EXERCISE DIRECTIONS: Work out how many lines of the data contain "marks" and reply with that number alone.

GIVEN INFORMATION:
=======
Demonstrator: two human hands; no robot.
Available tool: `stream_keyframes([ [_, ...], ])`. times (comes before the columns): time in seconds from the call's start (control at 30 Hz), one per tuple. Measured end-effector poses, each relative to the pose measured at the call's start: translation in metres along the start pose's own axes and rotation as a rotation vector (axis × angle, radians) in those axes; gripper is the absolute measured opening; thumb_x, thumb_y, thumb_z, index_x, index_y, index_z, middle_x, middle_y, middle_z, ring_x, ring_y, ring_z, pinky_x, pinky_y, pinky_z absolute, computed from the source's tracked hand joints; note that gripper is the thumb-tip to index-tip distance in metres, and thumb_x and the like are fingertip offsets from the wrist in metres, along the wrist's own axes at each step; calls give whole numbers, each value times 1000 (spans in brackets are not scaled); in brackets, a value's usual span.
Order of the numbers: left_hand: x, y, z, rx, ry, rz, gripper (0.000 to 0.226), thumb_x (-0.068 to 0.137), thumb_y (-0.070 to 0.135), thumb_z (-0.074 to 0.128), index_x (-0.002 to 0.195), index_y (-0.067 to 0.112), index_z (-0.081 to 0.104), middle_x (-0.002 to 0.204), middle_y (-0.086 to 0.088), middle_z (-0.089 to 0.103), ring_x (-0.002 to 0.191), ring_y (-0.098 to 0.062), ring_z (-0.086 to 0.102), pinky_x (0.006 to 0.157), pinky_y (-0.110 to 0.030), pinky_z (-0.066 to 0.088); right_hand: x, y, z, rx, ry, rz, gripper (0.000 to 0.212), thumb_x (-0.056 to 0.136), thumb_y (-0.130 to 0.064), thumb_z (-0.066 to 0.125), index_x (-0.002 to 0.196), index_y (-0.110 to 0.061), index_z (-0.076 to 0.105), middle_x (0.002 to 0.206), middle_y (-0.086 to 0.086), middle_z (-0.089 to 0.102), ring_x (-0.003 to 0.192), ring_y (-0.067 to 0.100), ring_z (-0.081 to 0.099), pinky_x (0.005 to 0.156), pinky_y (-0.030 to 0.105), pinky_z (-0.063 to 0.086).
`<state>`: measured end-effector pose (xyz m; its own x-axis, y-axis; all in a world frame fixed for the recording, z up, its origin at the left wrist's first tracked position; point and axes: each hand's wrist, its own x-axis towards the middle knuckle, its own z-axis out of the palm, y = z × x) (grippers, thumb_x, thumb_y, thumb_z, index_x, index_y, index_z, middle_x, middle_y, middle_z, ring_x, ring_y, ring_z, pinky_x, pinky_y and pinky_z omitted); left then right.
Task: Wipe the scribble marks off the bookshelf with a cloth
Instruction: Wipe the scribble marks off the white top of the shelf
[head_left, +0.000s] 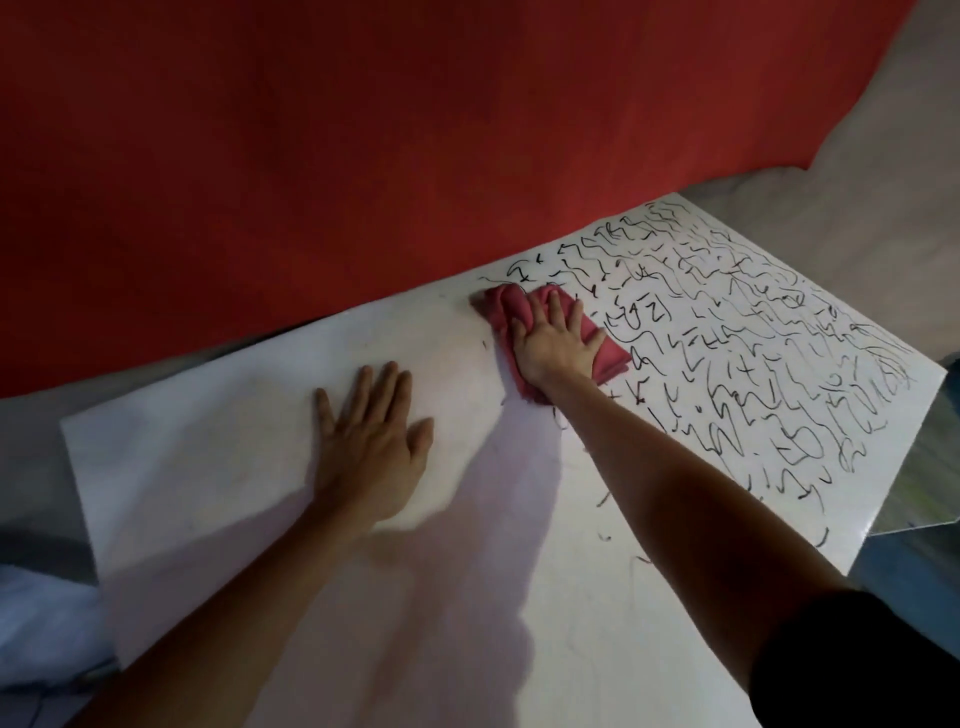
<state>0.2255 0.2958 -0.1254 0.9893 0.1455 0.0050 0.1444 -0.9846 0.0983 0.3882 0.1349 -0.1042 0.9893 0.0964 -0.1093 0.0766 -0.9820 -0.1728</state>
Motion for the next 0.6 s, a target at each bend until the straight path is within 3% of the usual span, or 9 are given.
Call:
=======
RESPONSE TO THE TASK: 2